The City Game focuses coverage on the game of basketball at the amateur levels in and around the city of Chicago; Justin Dukes is a contributor to WARR.com
This past weekend, ArcLight Cinemas, on the North Side of Chicago hosted a screening for the newly released basketball documentary “Shot in The Dark,” which details the lives on and off the court of the players and coach of the Orr Academy High School boys basketball team, highlighting in particular head coach Lou Adams and two of the team’s stars, Tyquone Greer and Marquise Pryor.
“I had known coach Lou for many years.” producer Daniel Poneman told me after the film, which was a part of the JCC Film Fest this month, airing both in Evanston and Chicago. The film has already had multiple airings on Fox broadcasting and FS1 cable channel as part of the network’s “Magnify” series of sports documentaries.
“Coach Lou used to be the coach at Englewood High School, and Englewood closed down for poor test scores and he picked Orr to go to. He basically went from the worst school on the south side to the worst school on the west side reputation wise, and started taking in these kids other schools didn’t want. I just met Tyquone a few weeks before I got the email from Dusty (Nakao-Haider) and he was the first person that popped in my head when he asked for a subject, and it lead us on a 7-year journey.”

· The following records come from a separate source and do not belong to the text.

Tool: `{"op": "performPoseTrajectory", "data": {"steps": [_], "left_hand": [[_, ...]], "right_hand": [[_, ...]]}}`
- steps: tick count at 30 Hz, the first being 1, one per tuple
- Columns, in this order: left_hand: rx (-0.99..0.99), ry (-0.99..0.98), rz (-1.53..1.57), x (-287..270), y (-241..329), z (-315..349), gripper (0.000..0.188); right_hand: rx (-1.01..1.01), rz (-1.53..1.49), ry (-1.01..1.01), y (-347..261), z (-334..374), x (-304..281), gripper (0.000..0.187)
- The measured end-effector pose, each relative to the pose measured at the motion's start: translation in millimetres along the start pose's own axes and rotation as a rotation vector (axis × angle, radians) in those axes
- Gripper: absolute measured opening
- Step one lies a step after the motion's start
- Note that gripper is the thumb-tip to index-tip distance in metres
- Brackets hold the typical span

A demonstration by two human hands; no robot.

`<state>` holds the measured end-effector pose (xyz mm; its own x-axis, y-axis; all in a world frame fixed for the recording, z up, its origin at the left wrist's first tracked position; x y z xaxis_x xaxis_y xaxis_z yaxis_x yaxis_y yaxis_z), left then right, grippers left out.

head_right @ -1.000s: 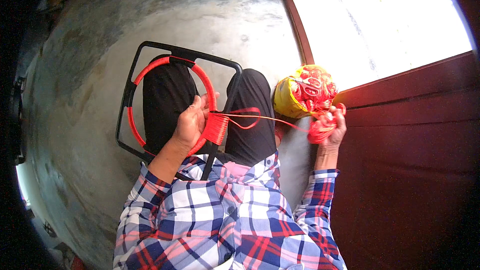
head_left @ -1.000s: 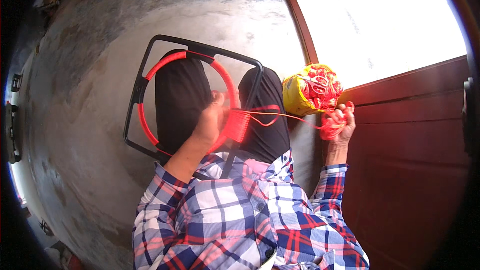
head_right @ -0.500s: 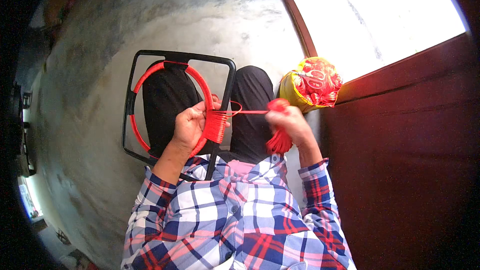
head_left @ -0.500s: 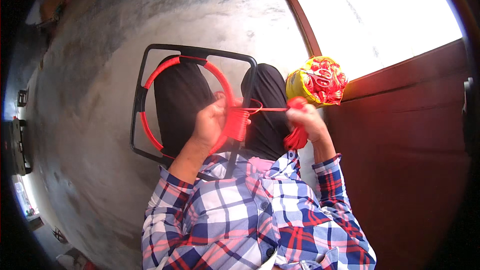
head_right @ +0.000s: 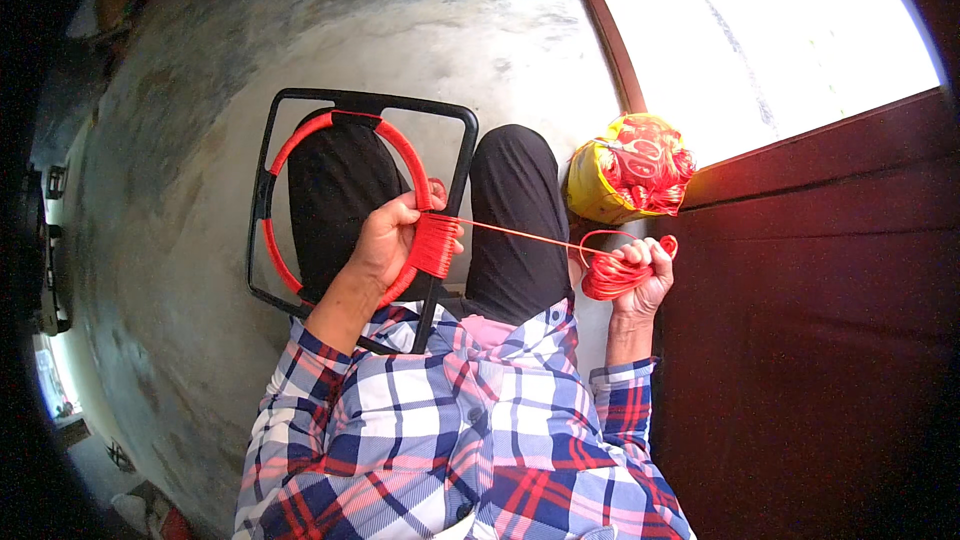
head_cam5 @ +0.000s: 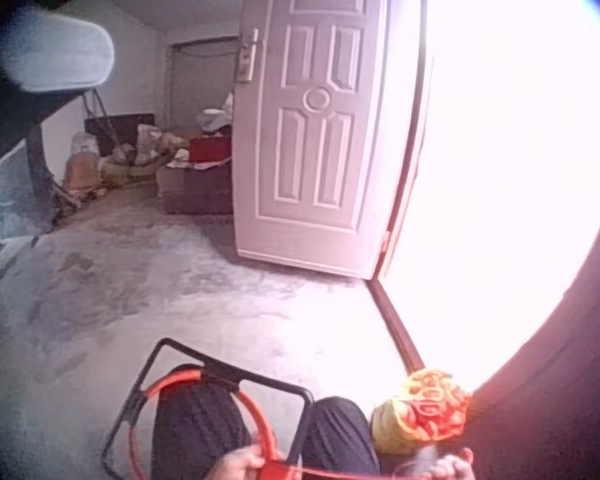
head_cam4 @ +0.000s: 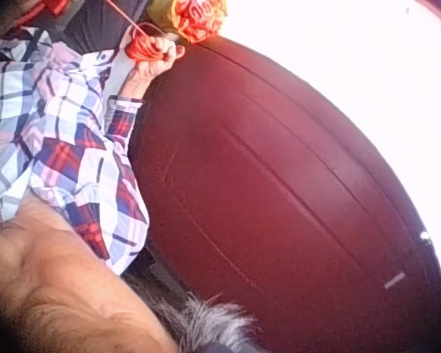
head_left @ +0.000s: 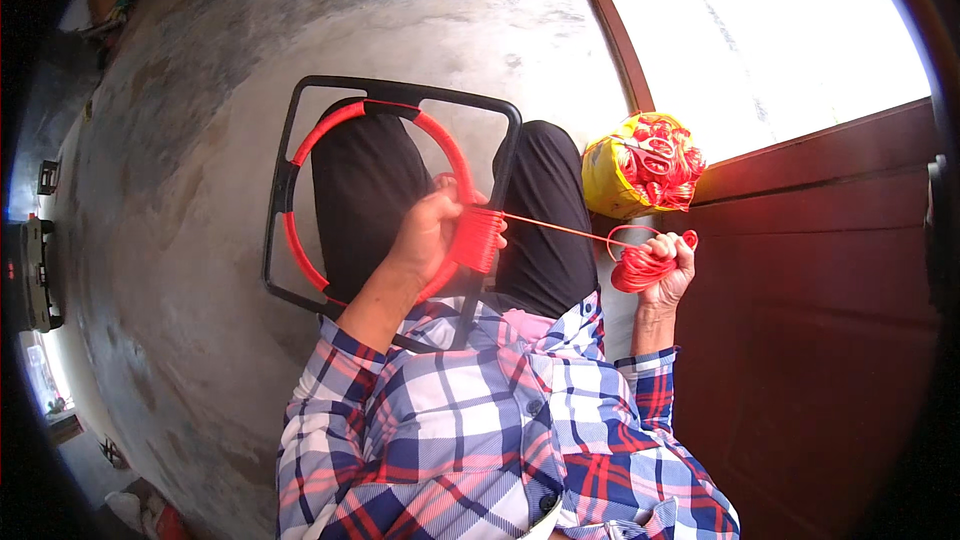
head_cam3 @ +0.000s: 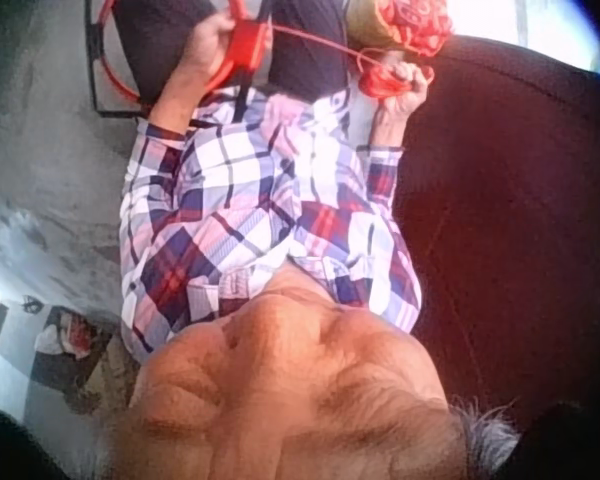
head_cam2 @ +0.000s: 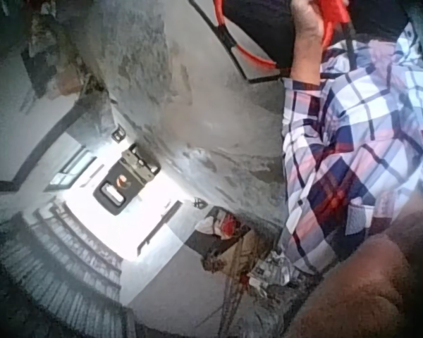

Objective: Wrapping a red cord around a circular hoop frame.

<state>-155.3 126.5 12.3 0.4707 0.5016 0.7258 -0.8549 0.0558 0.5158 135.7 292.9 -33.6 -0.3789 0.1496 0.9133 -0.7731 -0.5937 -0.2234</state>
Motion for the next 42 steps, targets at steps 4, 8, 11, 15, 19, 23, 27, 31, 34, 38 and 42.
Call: {"op": "performPoseTrajectory", "data": {"steps": [4, 8, 11, 15, 19, 23, 27, 31, 34, 38, 42], "left_hand": [[-0.045, 0.028, 0.044, -6, -4, -1, 0.032], [-0.068, 0.05, 0.109, 5, -3, 3, 0.034], [-0.082, 0.025, 0.114, 7, -6, 4, 0.035], [-0.103, 0.023, 0.055, 2, -11, -1, 0.034], [-0.111, -0.035, 0.002, 2, -8, 1, 0.033], [-0.098, 0.004, 0.054, 7, -9, 1, 0.033], [-0.104, 0.039, 0.083, 4, -11, -2, 0.029], [-0.12, 0.099, 0.004, -1, -14, -5, 0.04], [-0.13, 0.08, 0.081, 3, -14, -6, 0.039], [-0.093, 0.037, 0.162, 4, -11, -1, 0.037], [-0.086, 0.084, 0.082, -1, -12, -5, 0.034]], "right_hand": [[0.091, 0.401, 0.131, 3, 0, -37, 0.021], [0.099, 0.521, 0.317, 14, 4, -60, 0.017], [0.112, 0.66, 0.423, 17, -9, -61, 0.009], [0.208, 1.388, 0.243, 3, -40, -39, 0.026], [0.085, 1.848, 0.165, 17, -60, 35, 0.028], [0.183, 1.563, -0.202, 71, -50, 104, 0.029], [0.564, 1.638, -0.36, 130, -24, 123, 0.02], [0.699, 1.595, -0.301, 134, -17, 112, 0.02], [0.578, 1.576, -0.394, 132, -14, 109, 0.018], [0.522, 1.543, -0.251, 119, -26, 111, 0.025], [0.021, 1.771, -0.224, 75, -62, 121, 0.044]]}}
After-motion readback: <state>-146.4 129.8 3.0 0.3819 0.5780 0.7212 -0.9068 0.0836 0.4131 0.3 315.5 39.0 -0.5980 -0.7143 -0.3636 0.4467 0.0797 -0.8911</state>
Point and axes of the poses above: each hand's wrist, its own z-axis away from the middle knuckle, its own x-axis out of the palm, y = z × x, the point moved 5 cm from there along -z, towards the middle knuckle, and after that the axes turned 2 degrees about x, right-handed, at the moved point
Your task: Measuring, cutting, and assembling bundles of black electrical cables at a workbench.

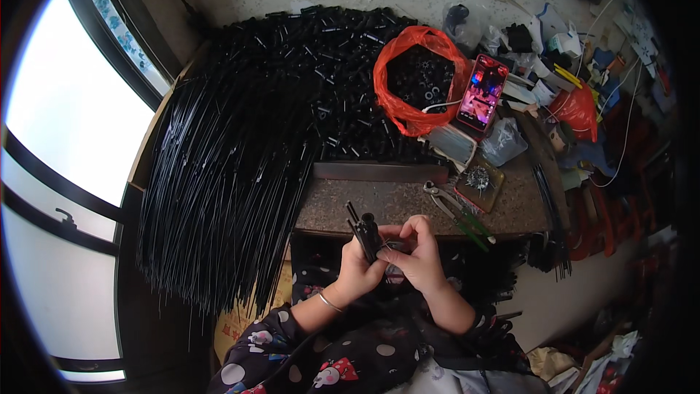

Having played against coach Lou while still coaching at Englewood during my high school days, it was refreshing to see the story of one of the good guys not going unsung. In the film he plays the role of mentor and in many senses father figure to many of the players of Orr’s team. In an area stricken with violence among many other opportunities for failure, Adam’s adopts more of a life coach role and is seen in numerous scenes advising players on the game of life.
In a cutaway scene reflecting on his role with the players, a gunshot ringing out in the background interrupts the moment with Adams which sums up the realness of the situation. While also dealing with a heart blockage which is detailed in the film, the role that is allowing Adams to breathe life into his players is also draining what life he has left which ultimately makes this a race against time.
“I think coach Lou saw the bigger picture from the beginning.” said cinematographer Ben Vogel. “Those intimate moments were a result of us being present for the less interesting moments, birthday parties, family events, just so many times we were just around filming, so when someone is having a breakdown and I’m present, it’s normal.
A player looking to turn back the hands of time for much of the film was forward Marquis Pryor who spends parts of the movie in jail for an illegal possession of a firearm charge which ultimately cost him all scholarship opportunities. The beauty in the film is that it paints as best it can a picture of objectivity, specifically in the life of Pryor who spends most of the film off the court. Far from the stereotypical gun toting kid image his charge would lead you to imagine, Pryor’s weapon was more so a source of protection for him and his loved ones.
“Tyquone introduced me to Marquise and we made it as a short film initially, and every time I’d come back home I’d film a little more with them.” said director Dustin Nakao Haider.
“Then Marquise was arrested about six months after that and was on the front cover of the tribune, which was on the film and it was that moment Ben and I were like this film is going to get out of our hands if we don’t go back and start filming.
The real image painted by Pryor’s story is the double life high wire act that thousands of kids in Chicago must walk daily.
Not having the strongest support system, star guard Greer was seen running with gang members during the film, but expressed that gangs are more so an unavoidable part of the environment as opposed to a club you sign up to join.
Whatever the case may be, Greer paid a price during the film in the form of a bullet going through his leg from gunfire in his area. As tragic of an event this appeared to be, it also set up one of the more powerful moments of the film.
The Spartans would go on to win the state title at the end of the film — the program has also won the last two IHSA 2A titles, the latest coming earlier this month — with Greer being the leading man who produced a good number of highlights to keep the adrenaline filled on the court action going throughout.
“At the beginning of the season, I remember speaking to the team and telling them this would not be an easy road, so they would have to trust us for the high highs and the low lows.” said Nakao-Hader.
Overall the film felt like a success, and will have viewers that may not even be basketball fans asking for more.
“We were seeing a lot of the way Chicago was being represented in terms of these national headlines, and there was this golden age of high school basketball that was happening, said Nakao-Haider.
“Derrick Rose, Jabari Parker, Jahlil Okafor, and a lot of players that were coming out at the same time, and there seemed to be two big narratives that seemed to be missing something which to me was a lot of the humanity and a lot of the real stories that were happening.”
Aside from my word, the Spartans themselves have also given the film their cosign.
“There was a lot of laughter, a lot of joy, a lot of making fun of each other. All good reviews on their end.” said Poneman. “It’s obviously nerve wrecking showing a person your interpretation of them, but everyone seems happy with the final product.”
‘Shot in the Dark’ is a film I’d recommend, specifically for the people of Chicago, due mostly in part because it was made by us, for us.